The new study appears in the International Journal of Health Economics and Management.
Employer-sponsored insurance covers more than 150 million Americans. When the ACA went into effect, it maintained the employer-based insurance system, but also created new Marketplaces for individuals to buy their own insurance and possibly qualify for premium subsidies. The ACA also gave states the option to expand Medicaid to individuals with household incomes up to 138 percent of the Federal Poverty Level, including many low-wage workers.
Abraham studied the effect the ACA had on employer insurance offerings by analyzing data from the nationally representative Medical Expenditure Panel Survey-Insurance Component. The annual survey is used to question more than 20,000 businesses across the U.S. about their health benefits. Abraham and colleagues looked at data from the years 2010-2015, representing the time period before and after the major coverage expansion policies were implemented. She paid particular attention to understanding differences in behavior among employers located in states that expanded Medicaid eligibility versus those that did not.
Abraham assessed four key aspects of employer-provided insurance:
1) Whether a business offered insurance as a fringe benefit.
2) The percentage of an employer’s workers who were eligible to obtain insurance through their company.
3) The percentage of the workforce that enrolled in coverage offered to them by their employer.
4) The minimum out-of-pocket premium for single coverage offered by an employer.
The study found:
- An employer’s probability of offering insurance did not decline as a result of the expansion of Medicaid eligibility in their state.
- There were no significant changes in the percentage of eligible workers who opted to enroll in their company’s health insurance program.
- There were no significant changes to the out-of-pocket premium required to obtain coverage through the employer in states that expanded Medicaid vs. those that did not.
- There was some evidence of an inverse relationship between expansion of Medicaid and the percentage of an employer’s workers eligible for coverage.
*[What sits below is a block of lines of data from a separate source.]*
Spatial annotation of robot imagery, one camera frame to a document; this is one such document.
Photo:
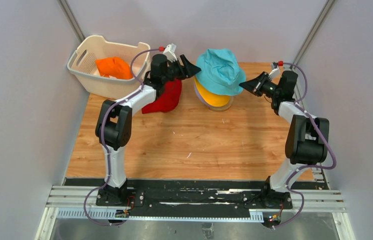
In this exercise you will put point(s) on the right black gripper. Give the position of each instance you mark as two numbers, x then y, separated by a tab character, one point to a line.
255	85

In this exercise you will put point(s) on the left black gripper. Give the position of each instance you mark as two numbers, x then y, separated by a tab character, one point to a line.
187	71

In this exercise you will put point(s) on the purple bucket hat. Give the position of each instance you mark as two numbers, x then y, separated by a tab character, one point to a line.
203	101

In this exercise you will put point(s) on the teal bucket hat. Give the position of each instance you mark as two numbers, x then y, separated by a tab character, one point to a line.
220	72

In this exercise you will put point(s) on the red bucket hat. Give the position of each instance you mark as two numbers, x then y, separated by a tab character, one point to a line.
168	101

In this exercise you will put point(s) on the white plastic basket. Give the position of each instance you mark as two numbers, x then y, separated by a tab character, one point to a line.
82	64

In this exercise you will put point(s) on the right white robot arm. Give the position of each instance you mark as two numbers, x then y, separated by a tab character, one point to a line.
306	138

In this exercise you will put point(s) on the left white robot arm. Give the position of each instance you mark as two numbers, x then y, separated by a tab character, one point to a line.
114	124

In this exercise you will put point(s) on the orange bucket hat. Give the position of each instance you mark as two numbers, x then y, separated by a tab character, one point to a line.
114	67

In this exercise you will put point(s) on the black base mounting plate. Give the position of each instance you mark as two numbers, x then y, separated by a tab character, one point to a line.
183	199

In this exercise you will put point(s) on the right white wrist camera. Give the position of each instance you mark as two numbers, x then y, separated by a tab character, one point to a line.
275	70

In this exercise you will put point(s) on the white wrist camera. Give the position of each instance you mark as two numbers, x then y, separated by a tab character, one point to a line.
169	52
275	70

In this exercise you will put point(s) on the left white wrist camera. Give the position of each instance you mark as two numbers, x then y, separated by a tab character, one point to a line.
169	52

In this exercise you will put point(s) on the aluminium frame rail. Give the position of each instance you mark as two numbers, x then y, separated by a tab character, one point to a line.
70	202

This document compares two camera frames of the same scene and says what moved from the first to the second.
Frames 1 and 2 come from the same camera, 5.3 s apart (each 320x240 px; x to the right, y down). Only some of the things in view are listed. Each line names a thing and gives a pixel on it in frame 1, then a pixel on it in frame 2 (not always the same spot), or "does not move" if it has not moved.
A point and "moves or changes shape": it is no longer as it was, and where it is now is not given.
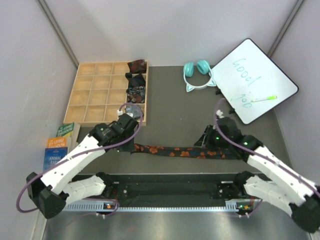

In states that expanded Medicaid eligibility, a slightly lower percentage of workers were found to be eligible for their employer’s insurance following the Medicaid expansion relative to employers in states that did not expand Medicaid.
“The small decreases in workers who are eligible for insurance from their employers in states that expanded Medicaid suggests employers may have tightened up their definition of full-time status which is often a determinant of eligibility,” says Abraham. “That said, we were surprised that our results didn’t show this effect to be concentrated in businesses that had a high percentage of low-wage workers who could conceivably qualify for Medicaid or subsidized Marketplace coverage under the expansion.”
Abraham said the stability of employer-sponsored health insurance offerings following the ACA rollout could be due to businesses making choices that best serve a majority of their workers rather than capitalizing on the opportunity to cut costs associated with a smaller number of low-wage employees. The stability could also be supported by the intense uncertainty around the future form or existence of the ACA, which may have resulted in employers being more hesitant to make dramatic changes.
Abraham is continuing her research to understand how the individual and small group health insurance markets are functioning in the post-ACA period.